◆ Work to be completed
Write the following entries out again exactly, skipping each image.

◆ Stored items
+++++

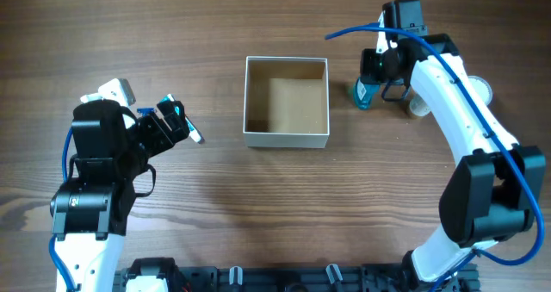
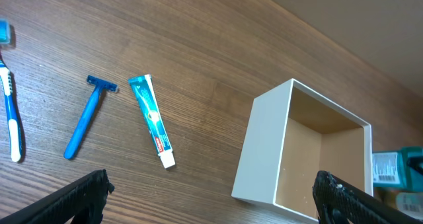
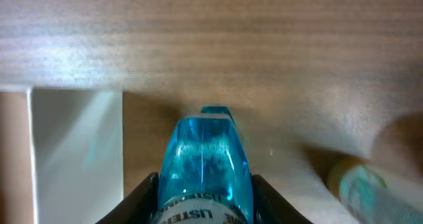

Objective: Pack container
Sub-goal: 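Carry the mouthwash bottle left and lower it into the white box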

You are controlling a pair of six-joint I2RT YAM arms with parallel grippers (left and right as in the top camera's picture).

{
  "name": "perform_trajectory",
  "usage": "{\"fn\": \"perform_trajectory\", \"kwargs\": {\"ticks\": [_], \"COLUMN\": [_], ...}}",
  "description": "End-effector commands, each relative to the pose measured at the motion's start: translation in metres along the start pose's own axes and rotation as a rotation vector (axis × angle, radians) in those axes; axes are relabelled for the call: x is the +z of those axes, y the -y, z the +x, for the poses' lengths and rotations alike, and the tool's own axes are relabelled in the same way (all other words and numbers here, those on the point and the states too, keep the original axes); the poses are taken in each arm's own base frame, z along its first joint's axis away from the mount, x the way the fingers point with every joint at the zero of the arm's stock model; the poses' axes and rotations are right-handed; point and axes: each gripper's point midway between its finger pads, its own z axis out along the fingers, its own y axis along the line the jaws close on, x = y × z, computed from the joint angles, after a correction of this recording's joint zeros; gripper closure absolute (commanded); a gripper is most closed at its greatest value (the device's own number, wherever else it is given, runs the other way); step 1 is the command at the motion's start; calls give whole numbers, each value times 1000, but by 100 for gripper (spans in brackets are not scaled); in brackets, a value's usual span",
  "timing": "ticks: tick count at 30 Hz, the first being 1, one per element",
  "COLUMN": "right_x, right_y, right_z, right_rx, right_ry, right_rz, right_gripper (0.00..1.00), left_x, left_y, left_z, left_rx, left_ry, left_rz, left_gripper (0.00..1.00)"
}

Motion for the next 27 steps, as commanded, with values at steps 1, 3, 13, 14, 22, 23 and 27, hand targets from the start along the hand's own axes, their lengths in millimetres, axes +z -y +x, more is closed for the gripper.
{"fn": "perform_trajectory", "kwargs": {"ticks": [1,3,13,14,22,23,27], "right_x": [-105,-144,-222,-215,-114,-103,-63], "right_y": [-4,-10,-132,-141,-217,-219,-232], "right_z": [-42,-52,-49,-47,-29,-28,-23], "right_rx": [-3,-21,-133,-119,-101,-82,-73], "right_ry": [249,332,491,478,314,301,247], "right_rz": [3,21,-119,-124,-153,-149,-153], "right_gripper": [96,96,96,96,96,96,96], "left_x": [-4,-4,-4,-4,-4,-4,-4], "left_y": [7,7,7,7,7,7,7], "left_z": [-6,-6,-5,-5,-5,-5,-5], "left_rx": [-4,-4,-4,-4,-4,-4,-4], "left_ry": [11,11,11,11,11,11,11], "left_rz": [23,23,23,23,23,23,23], "left_gripper": [0,0,0,0,0,0,0]}}
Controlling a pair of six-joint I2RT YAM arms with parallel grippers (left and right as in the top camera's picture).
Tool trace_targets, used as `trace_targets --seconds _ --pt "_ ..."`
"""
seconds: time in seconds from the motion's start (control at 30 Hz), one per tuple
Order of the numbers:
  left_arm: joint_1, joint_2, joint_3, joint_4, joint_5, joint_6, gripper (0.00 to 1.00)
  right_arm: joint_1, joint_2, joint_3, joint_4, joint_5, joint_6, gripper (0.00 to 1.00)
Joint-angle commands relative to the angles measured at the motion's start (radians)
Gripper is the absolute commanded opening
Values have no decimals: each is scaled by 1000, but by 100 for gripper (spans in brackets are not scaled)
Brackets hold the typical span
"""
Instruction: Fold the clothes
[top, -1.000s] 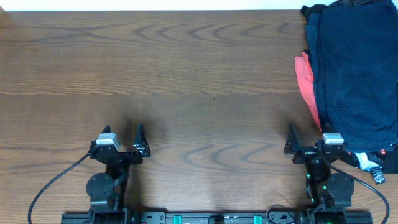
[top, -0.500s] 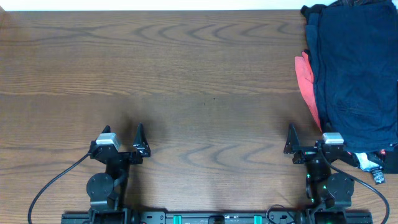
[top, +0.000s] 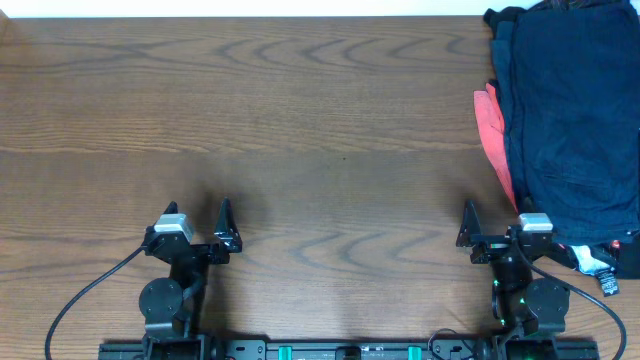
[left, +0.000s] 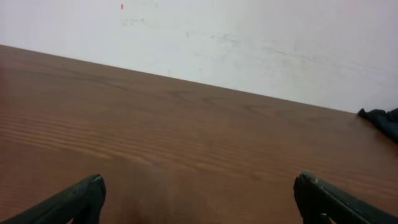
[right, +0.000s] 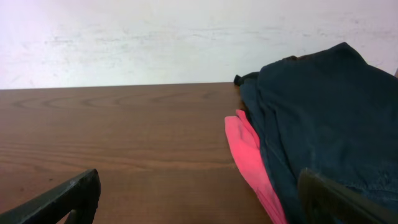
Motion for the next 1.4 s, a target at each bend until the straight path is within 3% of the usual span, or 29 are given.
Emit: trace_targets --seconds 0.0,0.97,1.37 --pt "5 -1 -14 -39 11 9 98 16 -5 -3 -2 13 13 99" --pt "5 6 16 -18 -23 -18 98 16 -5 4 95 -13 5 99" --pt "5 225 162 -18 -23 -18 98 14 2 84 40 -12 -77 99"
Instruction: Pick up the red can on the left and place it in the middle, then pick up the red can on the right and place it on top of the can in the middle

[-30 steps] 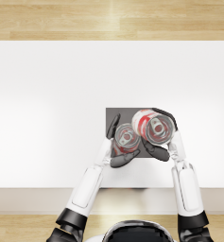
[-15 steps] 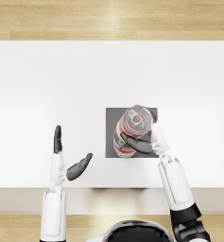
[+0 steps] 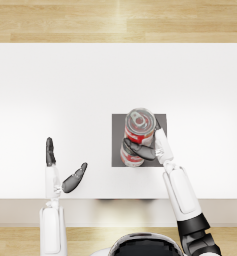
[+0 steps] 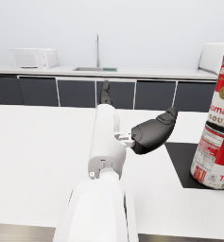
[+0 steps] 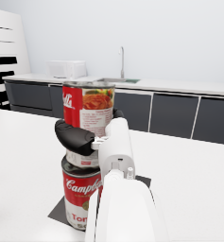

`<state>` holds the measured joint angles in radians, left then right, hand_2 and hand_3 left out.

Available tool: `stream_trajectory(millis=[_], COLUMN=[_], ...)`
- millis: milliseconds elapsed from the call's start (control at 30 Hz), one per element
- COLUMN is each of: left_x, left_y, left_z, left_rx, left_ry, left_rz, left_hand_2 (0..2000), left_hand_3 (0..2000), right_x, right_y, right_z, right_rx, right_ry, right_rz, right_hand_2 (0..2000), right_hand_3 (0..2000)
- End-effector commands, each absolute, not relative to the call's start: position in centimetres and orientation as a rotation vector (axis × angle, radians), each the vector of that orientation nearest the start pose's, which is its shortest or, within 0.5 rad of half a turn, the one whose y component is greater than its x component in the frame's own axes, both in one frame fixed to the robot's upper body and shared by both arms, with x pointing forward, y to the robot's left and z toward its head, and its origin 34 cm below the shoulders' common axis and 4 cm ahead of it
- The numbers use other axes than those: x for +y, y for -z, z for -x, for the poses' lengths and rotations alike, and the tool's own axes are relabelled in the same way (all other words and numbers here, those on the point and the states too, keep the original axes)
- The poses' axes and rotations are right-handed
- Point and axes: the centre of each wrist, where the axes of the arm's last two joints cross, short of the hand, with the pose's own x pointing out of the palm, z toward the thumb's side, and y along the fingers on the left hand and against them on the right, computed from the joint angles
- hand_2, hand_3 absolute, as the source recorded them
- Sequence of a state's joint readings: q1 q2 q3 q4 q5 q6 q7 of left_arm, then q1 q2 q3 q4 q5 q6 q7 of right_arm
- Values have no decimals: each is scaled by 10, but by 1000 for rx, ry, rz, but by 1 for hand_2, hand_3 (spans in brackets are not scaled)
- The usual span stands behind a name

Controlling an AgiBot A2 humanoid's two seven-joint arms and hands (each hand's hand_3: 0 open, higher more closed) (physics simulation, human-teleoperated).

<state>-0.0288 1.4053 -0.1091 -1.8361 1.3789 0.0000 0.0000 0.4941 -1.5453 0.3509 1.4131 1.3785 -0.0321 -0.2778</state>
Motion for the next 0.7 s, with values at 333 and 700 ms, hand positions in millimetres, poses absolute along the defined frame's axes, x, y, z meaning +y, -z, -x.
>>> stream_trajectory(millis=[333,700], left_x=[232,221], left_y=[-163,-177], left_z=[-210,-204], left_rx=[-211,-266], left_ry=[1518,1549], left_rz=[-177,-213], left_hand_2=[0,0], left_hand_3=[0,0], right_x=[-96,-114], right_y=[-249,-300], right_z=[-289,-267], right_rx=[-198,-345], right_ry=[-1907,-1881], right_rz=[103,328], right_hand_2=[0,0], right_hand_3=[0,0])
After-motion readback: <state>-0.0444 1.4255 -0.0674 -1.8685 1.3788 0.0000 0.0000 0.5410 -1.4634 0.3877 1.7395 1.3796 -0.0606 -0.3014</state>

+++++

◆ Result of this exercise
Objective: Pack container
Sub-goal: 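Carry the mouthwash bottle left and lower it into the white box
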
You are controlling a pair of six-joint I2RT YAM arms with parallel grippers (left and right as in the top camera's picture).

{
  "name": "perform_trajectory",
  "usage": "{\"fn\": \"perform_trajectory\", \"kwargs\": {\"ticks\": [_], \"COLUMN\": [_], ...}}",
  "description": "End-effector commands, each relative to the pose measured at the motion's start: translation in metres along the start pose's own axes and rotation as a rotation vector (axis × angle, radians) in those axes; axes are relabelled for the call: x is the +z of those axes, y the -y, z the +x, for the poses' lengths and rotations alike, and the tool's own axes are relabelled in the same way (all other words and numbers here, those on the point and the states too, keep the original axes); the poses are taken in each arm's own base frame, z along its first joint's axis away from the mount, x the way the fingers point with every joint at the zero of the arm's stock model; the poses' axes and rotations are right-handed; point and axes: each gripper's point midway between its finger pads, its own z axis out along the fingers, its own y axis along the line the jaws close on, x = y × z, computed from the joint angles, after a correction of this recording's joint zeros; gripper closure absolute (commanded); a gripper is most closed at its greatest value (the device's own number, wherever else it is given, runs the other way); step 1 is the command at the motion's start; calls give whole numbers, each value times 1000, but by 100 for gripper (spans in brackets are not scaled); in brackets, a value's usual span",
  "timing": "ticks: tick count at 30 Hz, the first being 1, one per element",
  "COLUMN": "right_x, right_y, right_z, right_rx, right_ry, right_rz, right_gripper (0.00..1.00), left_x, left_y, left_z, left_rx, left_ry, left_rz, left_gripper (0.00..1.00)"
}

Motion for the next 27 steps, as commanded, with values at steps 1, 3, 13, 14, 22, 23 and 27, hand targets from the start along the hand's own axes, their lengths in millimetres, axes +z -y +x, more is closed for the gripper.
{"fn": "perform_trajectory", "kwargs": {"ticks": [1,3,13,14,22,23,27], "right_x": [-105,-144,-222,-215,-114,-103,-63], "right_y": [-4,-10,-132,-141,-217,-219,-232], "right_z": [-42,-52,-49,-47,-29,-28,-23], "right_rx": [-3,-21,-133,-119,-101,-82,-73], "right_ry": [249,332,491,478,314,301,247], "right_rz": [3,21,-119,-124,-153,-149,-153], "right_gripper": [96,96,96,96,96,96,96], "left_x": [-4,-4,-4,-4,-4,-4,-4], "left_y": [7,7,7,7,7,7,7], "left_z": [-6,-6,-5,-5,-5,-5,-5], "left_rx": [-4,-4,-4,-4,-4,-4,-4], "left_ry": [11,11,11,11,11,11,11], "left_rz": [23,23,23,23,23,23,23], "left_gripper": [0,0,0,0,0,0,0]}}
Controlling a pair of six-joint I2RT YAM arms with parallel grippers (left and right as in the top camera's picture).
Tool trace_targets, used as `trace_targets --seconds _ --pt "_ ..."`
"""
seconds: time in seconds from the motion's start (control at 30 Hz), one per tuple
Order of the numbers:
  left_arm: joint_1, joint_2, joint_3, joint_4, joint_5, joint_6, gripper (0.00 to 1.00)
  right_arm: joint_1, joint_2, joint_3, joint_4, joint_5, joint_6, gripper (0.00 to 1.00)
Joint-angle commands relative to the angles measured at the motion's start (radians)
Gripper is the absolute commanded opening
Values have no decimals: each is scaled by 1000, but by 100 for gripper (spans in brackets are not scaled)
Brackets hold the typical span
"""
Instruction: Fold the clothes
[top, -1.000s] 
[top, -0.500s] 
[top, +0.000s] 
[left, +0.000s] 
[right, +0.000s] 
Motion for the next 1.4 s, a target at each bend until the straight path is within 3% of the usual span, or 29 are given.
Emit: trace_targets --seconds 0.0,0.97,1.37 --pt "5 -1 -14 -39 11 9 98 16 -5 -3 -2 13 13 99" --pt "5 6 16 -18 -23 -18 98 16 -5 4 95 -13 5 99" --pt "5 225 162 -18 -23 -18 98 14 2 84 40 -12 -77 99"
Instruction: Pick up the red can on the left and place it in the middle, then pick up the red can on the right and place it on top of the can in the middle

[-30 steps] 
[-15 steps] 
[+0 steps] 
[+0 steps] 
[+0 steps] 

`<state>` holds the measured joint angles in radians, left then right, hand_2 and hand_3 left out.

Available tool: `stream_trajectory(millis=[_], COLUMN=[_], ...)`
- millis: milliseconds elapsed from the call's start (control at 30 Hz), one per element
- COLUMN is each of: left_x, left_y, left_z, left_rx, left_ry, left_rz, left_hand_2 (0..2000), left_hand_3 (0..2000), right_x, right_y, right_z, right_rx, right_ry, right_rz, right_hand_2 (0..2000), right_hand_3 (0..2000)
- End-effector commands, each absolute, not relative to the call's start: position in centimetres and orientation as a rotation vector (axis × angle, radians), each the vector of that orientation nearest the start pose's, which is its shortest or, within 0.5 rad of half a turn, the one whose y component is greater than its x component in the frame's own axes, both in one frame fixed to the robot's upper body and shared by both arms, with x pointing forward, y to the robot's left and z toward its head, and its origin 34 cm below the shoulders' common axis and 4 cm ahead of it
- The numbers use other axes than those: x for +y, y for -z, z for -x, for the poses' lengths and rotations alike, and the tool's own axes are relabelled in the same way (all other words and numbers here, those on the point and the states too, keep the original axes)
- The poses' axes and rotations are right-handed
- Point and axes: the centre of each wrist, where the axes of the arm's last two joints cross, short of the hand, with the pose's own x pointing out of the palm, z toward the thumb's side, and y along the fingers on the left hand and against them on the right, computed from the joint angles
- hand_2, hand_3 absolute, as the source recorded them
- Sequence of a state's joint readings: q1 q2 q3 q4 q5 q6 q7 of left_arm, then q1 q2 q3 q4 q5 q6 q7 of right_arm
- Values have no decimals: each is scaled by 10, but by 1000 for rx, ry, rz, but by 1 for hand_2, hand_3 (spans in brackets are not scaled)
- The usual span stands behind a name

Controlling an AgiBot A2 humanoid's two seven-joint arms and hands (each hand's hand_3: 0 open, higher more closed) (physics simulation, human-teleoperated).

<state>-0.0288 1.4053 -0.1091 -1.8361 1.3789 0.0000 0.0000 0.4941 -1.5453 0.3509 1.4131 1.3785 -0.0321 -0.2778</state>
Motion for the next 0.7 s, with values at 333 and 700 ms, hand positions in millimetres, poses absolute along the defined frame's axes, x, y, z meaning +y, -z, -x.
>>> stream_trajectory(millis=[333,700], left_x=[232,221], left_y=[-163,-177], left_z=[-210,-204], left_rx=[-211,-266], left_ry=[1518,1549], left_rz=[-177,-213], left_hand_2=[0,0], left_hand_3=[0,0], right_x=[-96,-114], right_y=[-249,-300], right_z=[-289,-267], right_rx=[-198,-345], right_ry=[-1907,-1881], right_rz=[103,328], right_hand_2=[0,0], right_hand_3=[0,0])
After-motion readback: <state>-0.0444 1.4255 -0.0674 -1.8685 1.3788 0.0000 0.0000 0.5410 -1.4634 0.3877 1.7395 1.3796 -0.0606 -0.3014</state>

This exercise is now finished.